Why would someone use an IRA?
- Ben Clarke
- 3 days ago
- 2 min read
Not personalized financial advice - your money, your choice

1,974.
That is the number of Alex Rodriguez’s career RBIs. It’s also the year President Gerald Ford signed IRAs into law.
IRAs solved two critical retirement problems:
Accessibility: Workers without pensions finally gained a tax-advantaged way to save independently.
Portability: Employees could now roll over savings when changing jobs, keeping assets tax-deferred.
Before 1974, workers often left a trail of small accounts at former employers. Assets were easily lost or fragmented. IRAs changed that. They allowed those without 401(k)s to build wealth, save for retirement, and those with 401(k)s to save even more.
Today, an IRA is arguably the best tool for maintaining custody of assets through layoffs or career shifts.
While the original 1974 IRA was "Traditional," the Roth IRA arrived in 1997 to give savers a choice:
Traditional IRA: Tax break now.
Contributions may be tax-deductible today.
Pay ordinary income tax on withdrawals later.
Roth IRA: Tax break later.
Contribute after-tax dollars today (no immediate deduction).
Qualified withdrawals in retirement are 100% tax-free.
The verdict? Most people who choose Traditional think that their tax rate will be lower in retirement. Those who choose to prioritize Roth if they expect to be in a higher tax bracket later, or if they want the flexibility to withdraw contributions at any time without penalty (think - buying a house).
Feature | Traditional IRA | Roth IRA |
Tax Break | Upfront (deductible) | In Retirement (tax-free) |
Income Limits | None to contribute | Limits apply for eligibility |
RMDs | Required at age 73 | None during one’s lifetime |
Withdrawals | Earnings & contributions taxed | Contributions always tax-free |
Vanguard's IRA Comparison Tool can help determine which best fits based on current tax brackets.
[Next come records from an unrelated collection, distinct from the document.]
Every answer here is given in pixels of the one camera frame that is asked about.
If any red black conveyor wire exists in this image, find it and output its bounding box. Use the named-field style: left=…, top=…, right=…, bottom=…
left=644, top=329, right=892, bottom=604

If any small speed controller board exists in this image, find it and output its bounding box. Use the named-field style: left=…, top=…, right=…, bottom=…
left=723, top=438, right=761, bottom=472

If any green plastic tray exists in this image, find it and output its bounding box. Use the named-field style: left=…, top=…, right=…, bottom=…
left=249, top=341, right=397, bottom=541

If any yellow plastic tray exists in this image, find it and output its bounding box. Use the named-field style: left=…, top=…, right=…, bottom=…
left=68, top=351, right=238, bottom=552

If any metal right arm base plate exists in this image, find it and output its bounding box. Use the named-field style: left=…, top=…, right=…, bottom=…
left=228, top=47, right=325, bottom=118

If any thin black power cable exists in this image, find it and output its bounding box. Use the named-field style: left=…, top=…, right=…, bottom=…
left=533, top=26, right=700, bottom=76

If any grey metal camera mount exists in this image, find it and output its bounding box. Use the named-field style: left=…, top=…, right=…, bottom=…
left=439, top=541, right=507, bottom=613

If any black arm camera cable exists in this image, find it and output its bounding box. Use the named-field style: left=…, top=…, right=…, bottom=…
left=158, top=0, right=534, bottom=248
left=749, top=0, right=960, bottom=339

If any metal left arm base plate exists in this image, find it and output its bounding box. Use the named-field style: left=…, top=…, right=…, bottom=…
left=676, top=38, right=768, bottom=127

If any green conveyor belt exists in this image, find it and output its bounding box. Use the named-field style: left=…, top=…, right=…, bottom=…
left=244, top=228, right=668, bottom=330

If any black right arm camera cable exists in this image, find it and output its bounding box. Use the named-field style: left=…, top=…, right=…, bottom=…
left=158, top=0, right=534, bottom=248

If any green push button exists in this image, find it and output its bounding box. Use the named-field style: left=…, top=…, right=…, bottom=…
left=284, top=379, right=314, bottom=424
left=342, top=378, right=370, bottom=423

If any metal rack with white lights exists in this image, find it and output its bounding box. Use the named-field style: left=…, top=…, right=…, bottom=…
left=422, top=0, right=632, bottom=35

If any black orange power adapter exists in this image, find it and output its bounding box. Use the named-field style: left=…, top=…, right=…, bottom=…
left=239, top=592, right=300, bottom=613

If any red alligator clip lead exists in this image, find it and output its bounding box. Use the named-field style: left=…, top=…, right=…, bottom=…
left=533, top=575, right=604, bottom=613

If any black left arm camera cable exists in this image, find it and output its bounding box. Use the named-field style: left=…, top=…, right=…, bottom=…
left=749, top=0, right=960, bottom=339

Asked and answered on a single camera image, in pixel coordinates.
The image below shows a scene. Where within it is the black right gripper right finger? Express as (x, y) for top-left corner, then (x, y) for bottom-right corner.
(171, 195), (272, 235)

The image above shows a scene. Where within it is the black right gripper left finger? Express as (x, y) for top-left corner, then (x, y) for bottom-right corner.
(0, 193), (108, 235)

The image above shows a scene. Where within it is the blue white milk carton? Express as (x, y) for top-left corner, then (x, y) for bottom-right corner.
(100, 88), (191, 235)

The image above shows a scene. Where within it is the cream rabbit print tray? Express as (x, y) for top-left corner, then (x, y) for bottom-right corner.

For those who want to compare the two options in depth, these articles are very helpful to help understand tax benefits, contribution rules, and withdrawal regulations:
Roth IRA vs Traditional IRA - Rules and Tax Benefits (Vanguard)
Which IRA is Right for Me? (MissionSquare Retirement)
The IRS recently increased these limits to help savers keep pace with inflation:
Feature | 2025 Tax Year Limit | 2026 Tax Year Limit |
Standard (Under Age 50) | $7,000 | $7,500 |
Catch-up (Age 50+) | $8,000 | $8,600 |
Note: It is allowed to contribute to both a Traditional and Roth IRA, but the combined total cannot exceed these annual limits. It is also allowed to contribute to the account through April 15th of the following year (e.g. contributed $5k in 2025, can contribute $2k before April 15, 2026 towards the 2025 tax year limit)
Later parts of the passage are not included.